Effect of TRIM67 knockout on inflammation and macrophage survival in Salmonella Typhimurium-infected mice

Abstract

Salmonella enterica serovar Typhimurium (S. Typhimurium) is a pathogenic bacterium that causes acute gastroenteritis. Macrophages play a crucial role in modulating inflammatory responses and eliminating S. Typhimurium infections. In this study, we identified TRIM67, a tripartite motif protein, as a key mediator of macrophage immunity against S. Typhimurium infection. Using S. Typhimurium mouse models, we evaluated the impact of TRIM67 deficiency on liver and spleen inflammation under both normal physiological conditions and S. Typhimurium infection.

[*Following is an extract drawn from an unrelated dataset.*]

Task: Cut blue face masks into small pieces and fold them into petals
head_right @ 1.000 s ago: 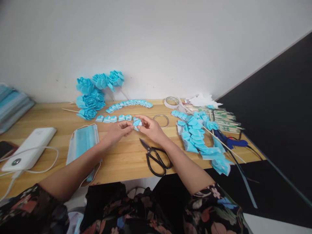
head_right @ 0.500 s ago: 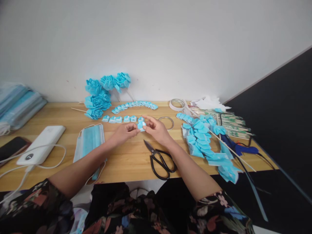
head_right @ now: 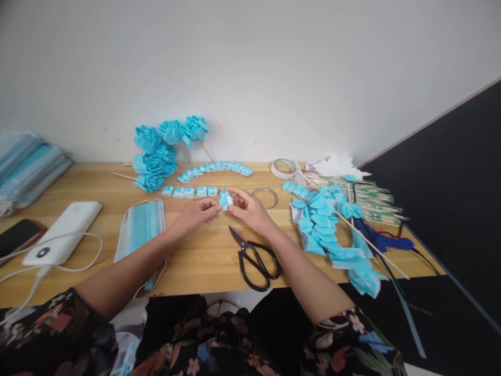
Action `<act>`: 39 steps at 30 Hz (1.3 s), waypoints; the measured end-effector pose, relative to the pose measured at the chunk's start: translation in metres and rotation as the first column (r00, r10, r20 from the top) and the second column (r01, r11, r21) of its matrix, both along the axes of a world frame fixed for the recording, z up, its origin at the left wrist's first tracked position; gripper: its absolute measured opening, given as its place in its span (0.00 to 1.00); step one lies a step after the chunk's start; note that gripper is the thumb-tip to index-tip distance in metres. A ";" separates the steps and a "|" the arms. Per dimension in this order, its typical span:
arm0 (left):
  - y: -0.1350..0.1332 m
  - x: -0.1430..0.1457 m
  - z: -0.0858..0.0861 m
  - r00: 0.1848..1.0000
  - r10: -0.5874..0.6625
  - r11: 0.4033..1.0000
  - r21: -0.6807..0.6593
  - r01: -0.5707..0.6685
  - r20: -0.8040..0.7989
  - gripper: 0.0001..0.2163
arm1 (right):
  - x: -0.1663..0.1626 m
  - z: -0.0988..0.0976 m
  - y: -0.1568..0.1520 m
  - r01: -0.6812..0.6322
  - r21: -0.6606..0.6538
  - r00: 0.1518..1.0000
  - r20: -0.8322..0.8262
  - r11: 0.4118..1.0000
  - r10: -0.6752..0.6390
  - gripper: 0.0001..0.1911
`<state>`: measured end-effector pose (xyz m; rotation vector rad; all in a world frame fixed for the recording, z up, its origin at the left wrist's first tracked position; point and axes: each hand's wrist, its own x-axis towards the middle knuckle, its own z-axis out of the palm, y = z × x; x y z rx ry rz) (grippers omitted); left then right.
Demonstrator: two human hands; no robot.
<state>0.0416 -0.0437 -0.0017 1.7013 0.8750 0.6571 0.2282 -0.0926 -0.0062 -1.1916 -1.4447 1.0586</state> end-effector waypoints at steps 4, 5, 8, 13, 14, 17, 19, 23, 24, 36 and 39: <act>0.002 0.001 -0.004 0.998 -0.019 0.998 0.056 0.016 0.052 0.12 | -0.002 -0.002 0.000 -0.044 -0.004 0.999 -0.004 0.999 0.044 0.25; 0.003 0.001 -0.005 0.998 -0.021 0.998 0.065 0.018 0.052 0.12 | -0.003 -0.002 0.000 -0.052 -0.006 0.999 -0.002 0.999 0.052 0.25; 0.004 0.000 -0.007 0.999 -0.012 0.998 0.063 0.010 0.033 0.13 | -0.003 -0.004 0.000 -0.062 -0.007 0.998 -0.005 0.998 0.062 0.25; 0.004 -0.002 -0.003 1.000 -0.006 1.000 0.018 0.006 0.026 0.13 | -0.001 -0.002 0.000 -0.095 -0.027 0.995 -0.045 0.995 0.093 0.25; 0.004 -0.002 -0.002 1.000 -0.005 1.000 0.019 0.004 0.020 0.13 | -0.001 -0.001 0.000 -0.107 -0.039 0.993 -0.062 0.994 0.104 0.25; 0.004 -0.002 0.001 1.000 0.000 1.000 0.022 0.000 0.001 0.13 | -0.002 0.004 -0.002 -0.119 -0.077 0.989 -0.101 0.990 0.111 0.21; 0.003 -0.001 0.002 1.000 -0.010 1.000 0.010 0.010 -0.017 0.12 | -0.003 0.005 -0.002 -0.089 -0.090 0.991 -0.103 0.992 0.080 0.20; 0.000 -0.002 0.002 0.998 -0.034 0.999 -0.016 0.034 -0.047 0.14 | -0.002 0.000 0.000 -0.007 -0.066 0.997 -0.074 0.998 0.002 0.21; 0.000 -0.002 0.002 0.998 -0.035 0.999 -0.019 0.034 -0.047 0.14 | -0.002 -0.002 0.001 0.003 -0.060 0.998 -0.068 0.998 -0.007 0.21; 0.003 -0.002 0.002 0.999 -0.004 0.999 -0.055 0.002 -0.034 0.15 | 0.001 0.000 0.003 0.045 -0.098 0.994 -0.097 0.994 -0.054 0.20; 0.002 -0.001 0.002 0.999 0.000 0.999 -0.052 -0.002 -0.035 0.14 | 0.003 0.002 0.003 0.085 -0.100 0.992 -0.085 0.991 -0.094 0.18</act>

Mechanistic insights into TRIM67-mediated inflammatory effects were investigated through immunohistochemistry and Western blotting. For in vitro experiments, primary peritoneal macrophages were isolated from Wild-Type(WT) and TRIM67-knockout(KO) mice, and generated TRIM67-overexpressing RAW 264.7 macrophage cell lines. We assessed bacterial load, survival rates, and macrophage-mediated immune responses following S. Typhimurium infection. Our results demonstrated that KO mice exhibited heightened susceptibility to S. Typhimurium infection compared to WT mice. TRIM67 knockout suppressed inflammation in the liver and spleen, impaired monocyte recruitment to infection sites, and reduced macrophage numbers, ultimately leading to increased mortality. Furthermore, TRIM67 knockout inhibited the activation of mitogen-activated protein kinase (MAPK) and nuclear factor kappa B (NF-κB) signaling pathways, thereby attenuating macrophage immunity and the production of pro-inflammatory cytokines, including TNF-α, IL-1β, and IL-6. This study unveils a novel role for TRIM67 in protecting mice against S. Typhimurium infection by regulating inflammation and macrophage survival.